In a previous post, we explored Max Shron’s system for framing and scoping the problem. And many future posts will undoubtedly dig very deeply into the last two steps. At his point in our journey, though, it is time we focus our attention on the second step, specifically the gathering of data. Below is a (far from comprehensive) list of sources of data sets in a variety of categories.
For US-centric data sets, data.gov is a great place to start. It aggregates data sets from 230 organizations, including the USDA, state governments, the US Census Bureau, and many other data collecting bureaus. At the time of this writing, data.gov claims to have over 156,584 data sets.
If you need government data on a global scale, then try UNdata. It is a portal to access the United Nations’ statistical resources on topics including “agriculture, crime, education, energy, industry, labour, national accounts, population and tourism”. It includes data from sources such as The World Bank, the World Health Organization, UNICEF, and several others.
UN Comtrade Database
Another UN collection of data is the UN Comtrade Database, which contains “more than 3.1 billion trade records starting from 1962”. Actually, it includes historical trade data as well, from 1900 to 1960, but it’s less complete. In terms of completeness of the more recent data, the 2013 data has a coverage rate of over 90%.
Also, there are some really beautiful trade data visualizations in their UN Comtrade Labs section. They are definitely worth checking out!
Open Data by Socrata
While we’re on the subject of government data sets, we should also look at Open Data by Socrata.

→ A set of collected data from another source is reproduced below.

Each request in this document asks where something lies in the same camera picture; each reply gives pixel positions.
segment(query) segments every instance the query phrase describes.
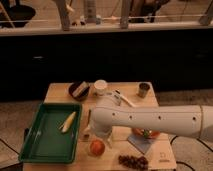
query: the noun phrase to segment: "metal cup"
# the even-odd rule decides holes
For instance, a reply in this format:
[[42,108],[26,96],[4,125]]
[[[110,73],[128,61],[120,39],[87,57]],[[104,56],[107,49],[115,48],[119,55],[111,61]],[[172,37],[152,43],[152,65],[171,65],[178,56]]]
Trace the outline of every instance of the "metal cup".
[[138,96],[141,98],[145,98],[148,91],[150,89],[150,85],[148,83],[142,82],[139,84]]

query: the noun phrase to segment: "grape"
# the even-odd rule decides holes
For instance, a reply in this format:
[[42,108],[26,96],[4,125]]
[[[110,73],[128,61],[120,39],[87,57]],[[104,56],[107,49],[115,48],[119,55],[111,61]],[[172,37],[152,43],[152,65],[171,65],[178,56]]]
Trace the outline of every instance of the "grape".
[[128,168],[144,171],[148,169],[148,160],[144,157],[135,157],[135,156],[119,156],[118,157],[119,164],[124,165]]

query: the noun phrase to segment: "red apple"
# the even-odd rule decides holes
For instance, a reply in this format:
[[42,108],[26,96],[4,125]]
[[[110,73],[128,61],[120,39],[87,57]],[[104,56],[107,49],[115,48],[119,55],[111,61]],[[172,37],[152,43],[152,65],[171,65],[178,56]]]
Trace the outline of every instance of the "red apple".
[[90,144],[90,152],[94,156],[101,156],[105,151],[105,145],[101,140],[95,139]]

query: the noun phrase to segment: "small container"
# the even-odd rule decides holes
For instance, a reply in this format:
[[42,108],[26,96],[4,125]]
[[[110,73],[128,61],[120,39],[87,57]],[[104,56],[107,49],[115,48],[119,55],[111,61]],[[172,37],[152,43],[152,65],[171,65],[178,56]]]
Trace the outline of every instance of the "small container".
[[148,91],[150,89],[150,85],[148,83],[142,82],[139,84],[138,96],[145,98]]
[[102,96],[106,93],[107,82],[105,80],[97,80],[94,83],[95,93],[99,96]]
[[89,94],[90,86],[85,81],[83,82],[74,82],[69,87],[69,94],[77,101],[83,101],[87,98]]

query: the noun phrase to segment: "dark bowl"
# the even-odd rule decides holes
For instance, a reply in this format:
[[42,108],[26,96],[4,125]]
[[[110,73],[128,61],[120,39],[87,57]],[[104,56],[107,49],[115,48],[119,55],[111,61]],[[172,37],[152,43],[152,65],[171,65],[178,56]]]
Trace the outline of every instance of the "dark bowl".
[[73,92],[78,88],[78,86],[80,86],[82,83],[82,81],[79,82],[74,82],[72,85],[70,85],[69,87],[69,94],[77,101],[83,101],[87,98],[88,94],[89,94],[89,89],[90,86],[88,86],[81,94],[79,94],[77,97],[73,96]]

Socrata offers a service for non-technical users to upload data related to government, housing and zoning, healthcare, energy and environment, and education. In terms of consuming the data, they have a great search interface, including some built-in advanced features like a group by option.

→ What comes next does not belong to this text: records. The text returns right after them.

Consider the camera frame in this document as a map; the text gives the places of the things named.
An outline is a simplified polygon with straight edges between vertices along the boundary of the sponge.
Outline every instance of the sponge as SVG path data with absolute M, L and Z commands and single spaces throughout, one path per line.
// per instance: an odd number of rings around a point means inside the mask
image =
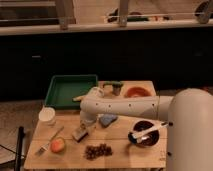
M 118 119 L 118 116 L 115 114 L 103 114 L 100 118 L 99 118 L 99 123 L 103 126 L 103 127 L 108 127 L 112 122 L 116 121 Z

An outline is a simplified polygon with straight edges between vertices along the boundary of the white cup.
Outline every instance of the white cup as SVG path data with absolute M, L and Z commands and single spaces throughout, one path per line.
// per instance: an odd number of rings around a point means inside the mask
M 56 123 L 55 109 L 52 107 L 43 107 L 39 112 L 39 120 L 49 126 L 53 126 Z

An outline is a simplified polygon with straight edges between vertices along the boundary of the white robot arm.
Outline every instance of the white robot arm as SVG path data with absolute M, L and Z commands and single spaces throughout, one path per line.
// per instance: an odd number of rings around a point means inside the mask
M 81 102 L 81 119 L 92 125 L 99 113 L 168 120 L 167 171 L 213 169 L 213 98 L 199 89 L 186 89 L 174 97 L 103 99 L 92 88 Z
M 117 114 L 131 117 L 167 120 L 173 97 L 149 96 L 124 99 L 105 99 L 99 87 L 92 88 L 81 102 L 81 119 L 85 125 L 94 123 L 97 114 Z

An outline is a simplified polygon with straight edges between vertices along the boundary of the green tray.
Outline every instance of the green tray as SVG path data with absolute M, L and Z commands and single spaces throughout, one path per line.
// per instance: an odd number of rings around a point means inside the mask
M 55 109 L 80 109 L 80 102 L 74 102 L 73 98 L 87 94 L 95 86 L 98 86 L 97 75 L 55 75 L 44 105 Z

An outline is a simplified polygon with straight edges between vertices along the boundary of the floor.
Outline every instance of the floor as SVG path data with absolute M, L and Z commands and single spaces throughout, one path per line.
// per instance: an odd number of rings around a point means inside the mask
M 166 90 L 157 92 L 158 95 L 175 95 L 180 90 Z M 38 113 L 43 106 L 43 100 L 0 102 L 0 144 L 14 150 L 19 126 L 24 127 L 26 140 L 23 153 L 26 154 L 30 139 L 38 121 Z M 1 168 L 1 163 L 13 160 L 15 155 L 0 147 L 0 170 L 11 171 L 10 167 Z

Data Market is a data aggregator that pulls data from the UN, The World Bank, The Economist Intelligence Unit, US Geological Survey, Office for National Statistics, Eurostat, and others. It’s a great resource for automitive, education, energy, finance, economic, food, and healthcare data.

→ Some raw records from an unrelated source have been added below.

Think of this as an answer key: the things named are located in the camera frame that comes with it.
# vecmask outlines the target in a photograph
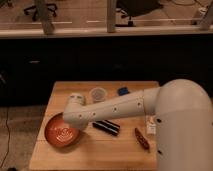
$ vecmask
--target wooden table
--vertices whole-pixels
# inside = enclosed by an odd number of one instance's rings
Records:
[[[155,137],[146,134],[144,116],[113,120],[121,126],[118,137],[97,130],[90,123],[77,144],[63,149],[53,148],[44,137],[46,123],[54,115],[63,112],[70,93],[82,93],[87,104],[90,104],[92,99],[89,91],[92,88],[106,89],[107,99],[110,99],[118,96],[117,89],[124,86],[133,92],[157,87],[158,82],[56,82],[34,147],[30,170],[156,170]],[[150,153],[136,141],[135,127],[147,137]]]

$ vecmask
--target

NOAA National Climate Data Center
There are several sites that offer weather data, like wunderground and weatherbase, but none of these options offers a good way to get broad ranges of data. A good alternative for large sets of historical data is the NOAA National Climate Data Center. Though it’s a little clunky, since you have to submit your email address and wait a few minutes to receive the data set, it’s still one of the better options I’ve found for weather data.